Required work: The data below holds a line containing "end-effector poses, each" and a line containing "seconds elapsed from"; please quote exactly those two lines and every line between them, and nothing else.

━━━ Given material

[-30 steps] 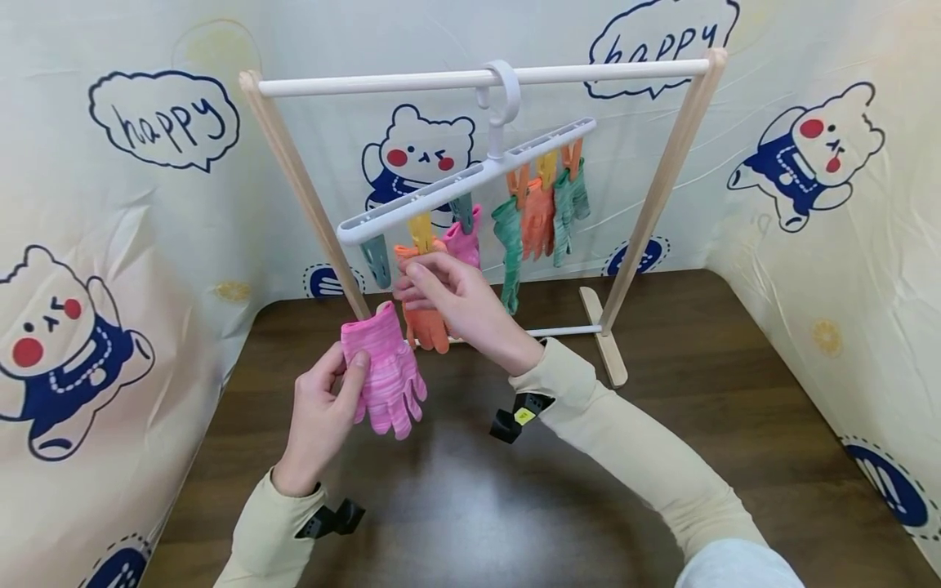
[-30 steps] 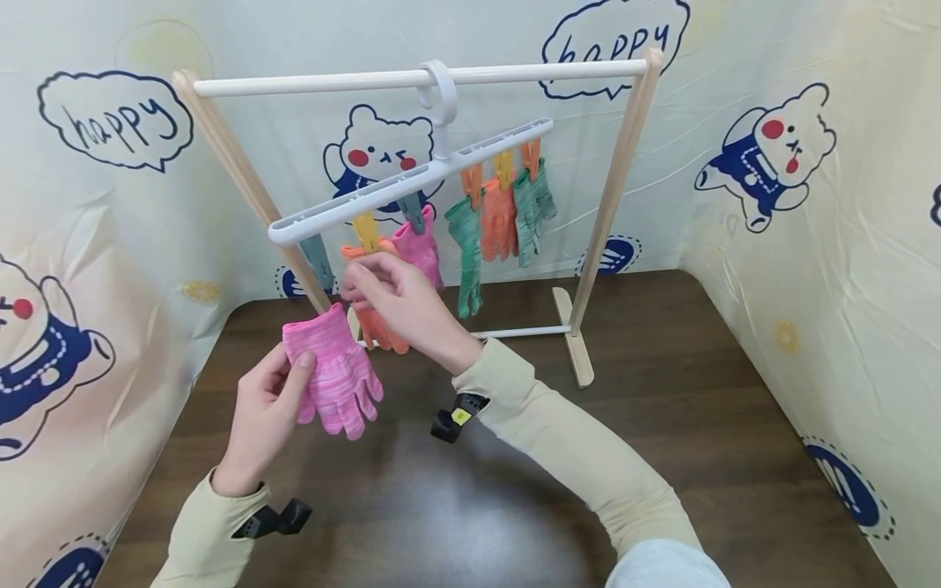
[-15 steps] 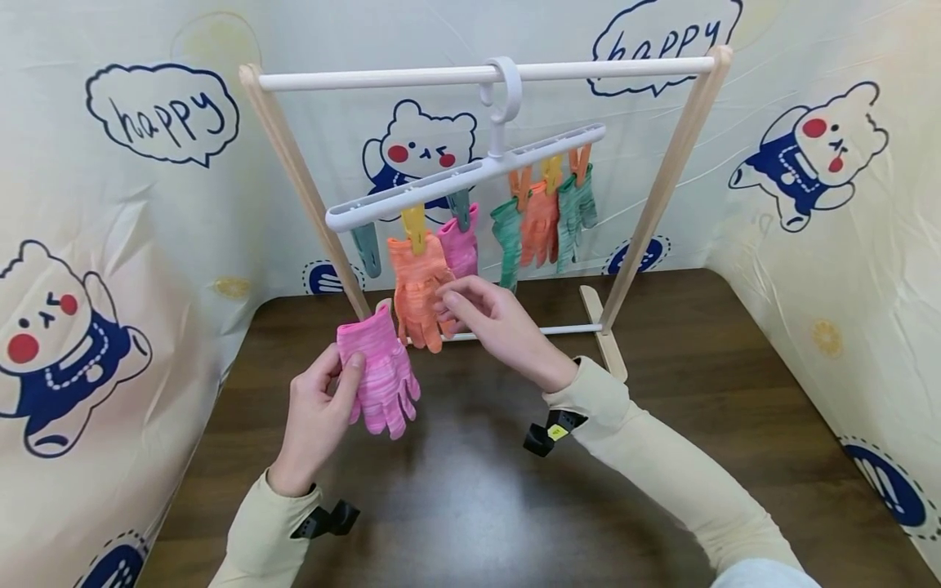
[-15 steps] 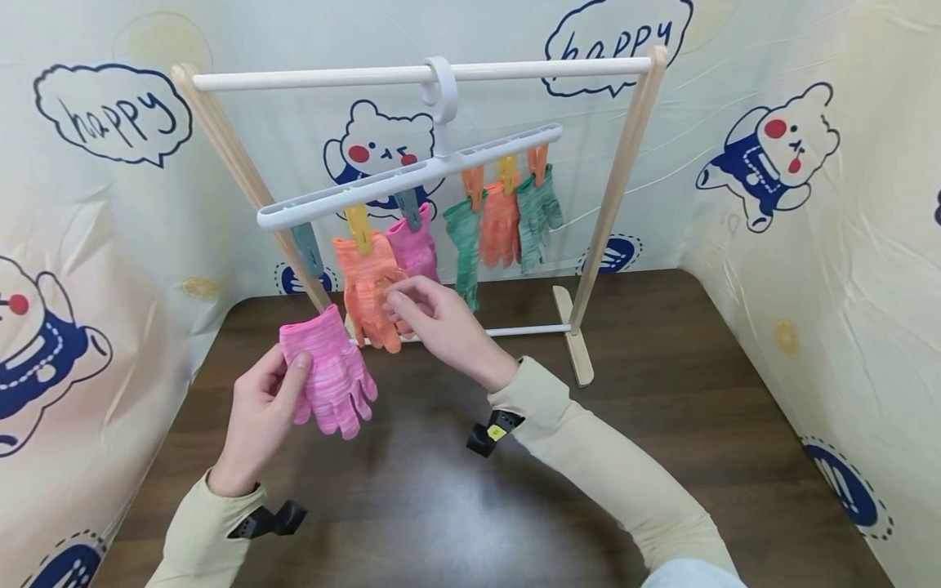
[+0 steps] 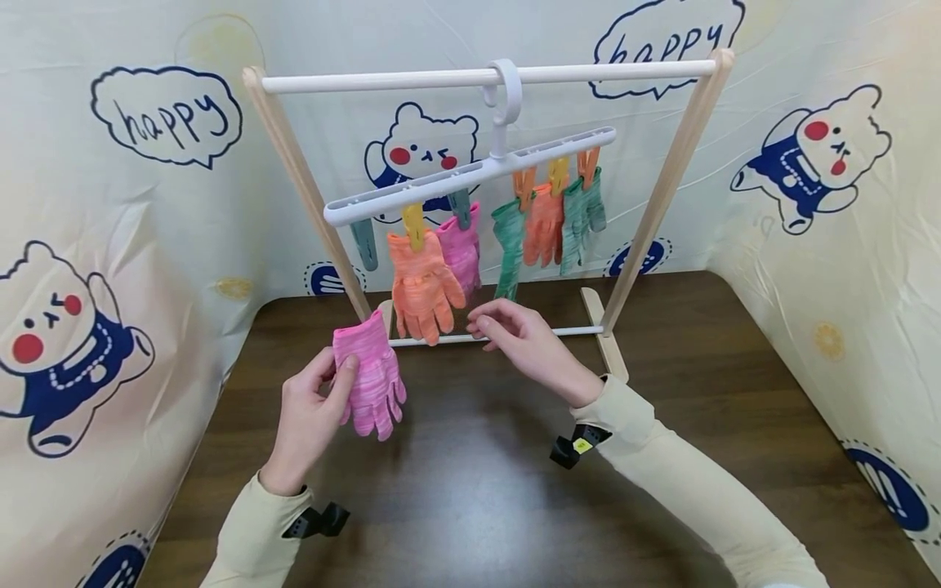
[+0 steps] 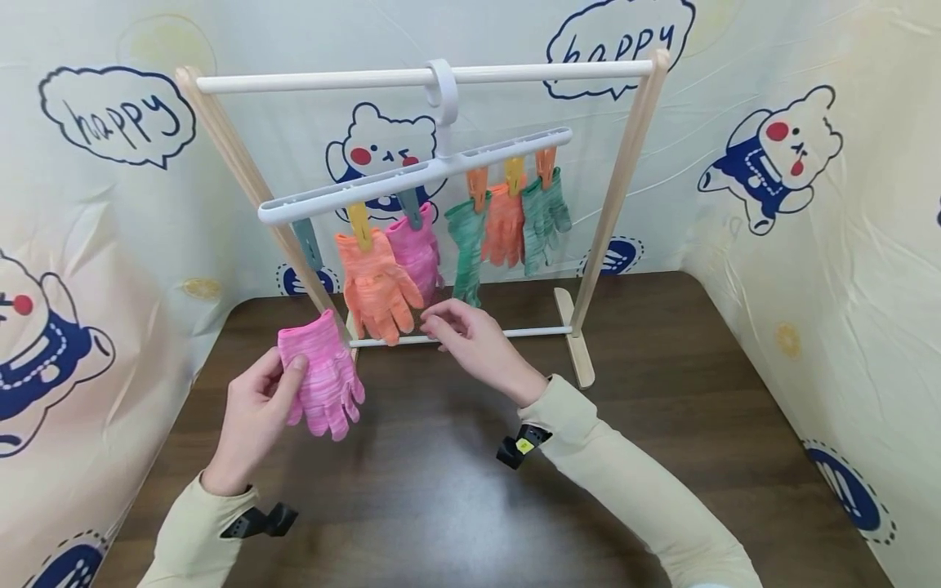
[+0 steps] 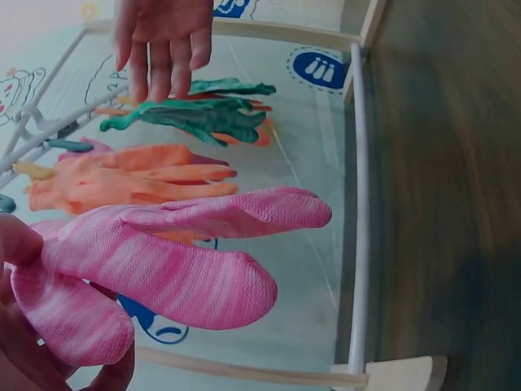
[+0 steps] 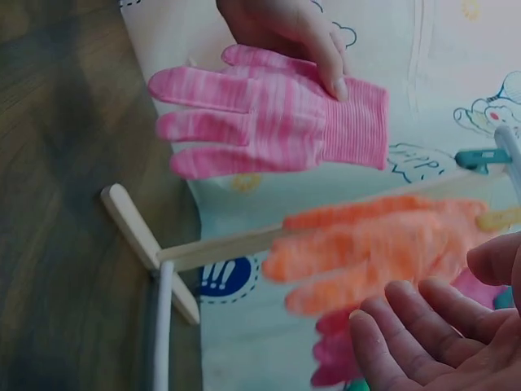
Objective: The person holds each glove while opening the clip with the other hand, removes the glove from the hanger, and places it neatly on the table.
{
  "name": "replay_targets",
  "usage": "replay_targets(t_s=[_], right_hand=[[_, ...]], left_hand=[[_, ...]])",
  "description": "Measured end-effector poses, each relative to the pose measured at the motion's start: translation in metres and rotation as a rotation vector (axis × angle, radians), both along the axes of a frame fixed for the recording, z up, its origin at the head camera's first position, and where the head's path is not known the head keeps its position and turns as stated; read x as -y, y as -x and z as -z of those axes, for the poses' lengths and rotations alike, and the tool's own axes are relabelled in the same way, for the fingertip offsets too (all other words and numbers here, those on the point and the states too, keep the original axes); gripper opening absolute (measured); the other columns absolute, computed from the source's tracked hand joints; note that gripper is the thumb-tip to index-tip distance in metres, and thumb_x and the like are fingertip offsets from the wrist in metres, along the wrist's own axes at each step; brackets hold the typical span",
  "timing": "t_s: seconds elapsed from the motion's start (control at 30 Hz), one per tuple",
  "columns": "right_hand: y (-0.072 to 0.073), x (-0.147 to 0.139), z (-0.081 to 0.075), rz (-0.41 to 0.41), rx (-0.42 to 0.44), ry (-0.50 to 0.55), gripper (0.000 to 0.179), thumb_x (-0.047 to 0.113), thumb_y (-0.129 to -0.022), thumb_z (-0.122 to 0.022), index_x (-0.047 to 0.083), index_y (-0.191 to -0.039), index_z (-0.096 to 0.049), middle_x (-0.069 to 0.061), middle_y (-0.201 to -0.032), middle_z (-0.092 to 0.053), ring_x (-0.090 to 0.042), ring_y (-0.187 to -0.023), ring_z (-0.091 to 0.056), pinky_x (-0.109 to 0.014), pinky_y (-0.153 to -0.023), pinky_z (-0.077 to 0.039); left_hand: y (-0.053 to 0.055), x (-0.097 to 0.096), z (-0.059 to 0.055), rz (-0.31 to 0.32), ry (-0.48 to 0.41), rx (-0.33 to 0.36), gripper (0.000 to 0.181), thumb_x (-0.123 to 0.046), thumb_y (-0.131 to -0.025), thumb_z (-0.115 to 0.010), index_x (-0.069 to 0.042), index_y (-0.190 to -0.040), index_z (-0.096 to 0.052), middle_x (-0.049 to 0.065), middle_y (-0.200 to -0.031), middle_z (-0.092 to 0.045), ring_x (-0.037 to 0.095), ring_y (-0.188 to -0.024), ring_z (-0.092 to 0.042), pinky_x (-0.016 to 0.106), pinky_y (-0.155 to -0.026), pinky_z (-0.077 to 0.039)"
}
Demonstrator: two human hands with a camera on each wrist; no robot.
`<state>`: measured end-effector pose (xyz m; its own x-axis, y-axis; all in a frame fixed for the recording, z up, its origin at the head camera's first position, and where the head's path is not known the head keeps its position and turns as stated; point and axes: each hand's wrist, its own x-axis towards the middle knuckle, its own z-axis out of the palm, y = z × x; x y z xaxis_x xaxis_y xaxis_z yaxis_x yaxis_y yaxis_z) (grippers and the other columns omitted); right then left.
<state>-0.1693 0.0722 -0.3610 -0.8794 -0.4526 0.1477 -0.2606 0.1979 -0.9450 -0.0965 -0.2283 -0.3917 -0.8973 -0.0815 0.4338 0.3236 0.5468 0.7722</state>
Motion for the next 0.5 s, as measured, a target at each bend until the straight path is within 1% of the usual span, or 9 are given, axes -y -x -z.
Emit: replay_targets(t_s=[0.13,0.23,0.4,0.5], right_hand=[[-0.001,-0.009,0.007,0.008,0.009,-0.019,0.028,0.017,-0.109,-0.055,-0.001,-0.129,-0.063,-0.015,-0.119,-0.071,-0.025,-0.107,-0.069,-0.044,-0.093,-0.058],[-0.001,-0.014,0.013,0.012,0.025,-0.024,0.029,0.018,-0.109,-0.054,-0.001,-0.129,-0.063,-0.016,-0.118,-0.071,-0.025,-0.107,-0.068,-0.045,-0.093,-0.058],[-0.002,-0.023,0.021,0.014,0.037,-0.032,0.029,0.017,-0.11,-0.053,-0.003,-0.128,-0.064,-0.018,-0.118,-0.07,-0.028,-0.108,-0.068,-0.053,-0.094,-0.056],[-0.001,-0.029,0.025,0.018,0.041,-0.041,0.029,0.018,-0.11,-0.053,-0.003,-0.127,-0.064,-0.018,-0.118,-0.07,-0.029,-0.108,-0.068,-0.055,-0.095,-0.056]], left_hand=[[0.001,0.006,0.004,-0.025,0.043,0.018,0.012,-0.016,-0.104,-0.065,-0.005,-0.101,-0.07,0.003,-0.079,-0.063,0.011,-0.071,-0.057,0.02,-0.053,-0.047],[0.001,0.011,0.007,-0.044,0.068,0.021,0.011,-0.016,-0.103,-0.067,-0.005,-0.104,-0.071,0.004,-0.082,-0.066,0.01,-0.073,-0.058,0.018,-0.056,-0.048],[0.003,0.019,0.012,-0.058,0.088,0.043,0.013,-0.017,-0.103,-0.067,-0.005,-0.105,-0.071,0.006,-0.085,-0.069,0.009,-0.075,-0.059,0.018,-0.058,-0.05],[0.004,0.024,0.016,-0.071,0.098,0.061,0.014,-0.018,-0.103,-0.068,-0.005,-0.106,-0.072,0.008,-0.087,-0.071,0.009,-0.076,-0.06,0.016,-0.06,-0.051]])
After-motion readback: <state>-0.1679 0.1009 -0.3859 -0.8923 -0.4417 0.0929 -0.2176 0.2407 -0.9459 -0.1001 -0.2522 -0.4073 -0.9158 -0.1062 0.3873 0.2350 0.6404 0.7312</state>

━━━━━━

Exercise response:
  "description": "Measured end-effector poses, each relative to the pose measured at the motion's start: translation in metres and rotation as a rotation vector (axis × angle, radians), both along the axes of a frame fixed for the recording, z up, its origin at the head camera's first position, and where the head's path is not known the head keeps its position and turns as stated; read x as -y, y as -x and z as -z of those axes, for the poses' lengths and rotations alike, and the tool's own axes are relabelled in the same way, for the fingertip offsets too (all other words and numbers here, those on the point and the states too, keep the original axes); gripper opening absolute (measured); the other columns absolute, computed from the source's tracked hand joints; note that gripper is the thumb-tip to index-tip distance in metres, and thumb_x and the like are fingertip offsets from the wrist in metres, along the wrist's own axes at each step; brackets hold the typical span",
  "timing": "t_s: seconds elapsed from the motion's start (control at 30 Hz), one per tuple",

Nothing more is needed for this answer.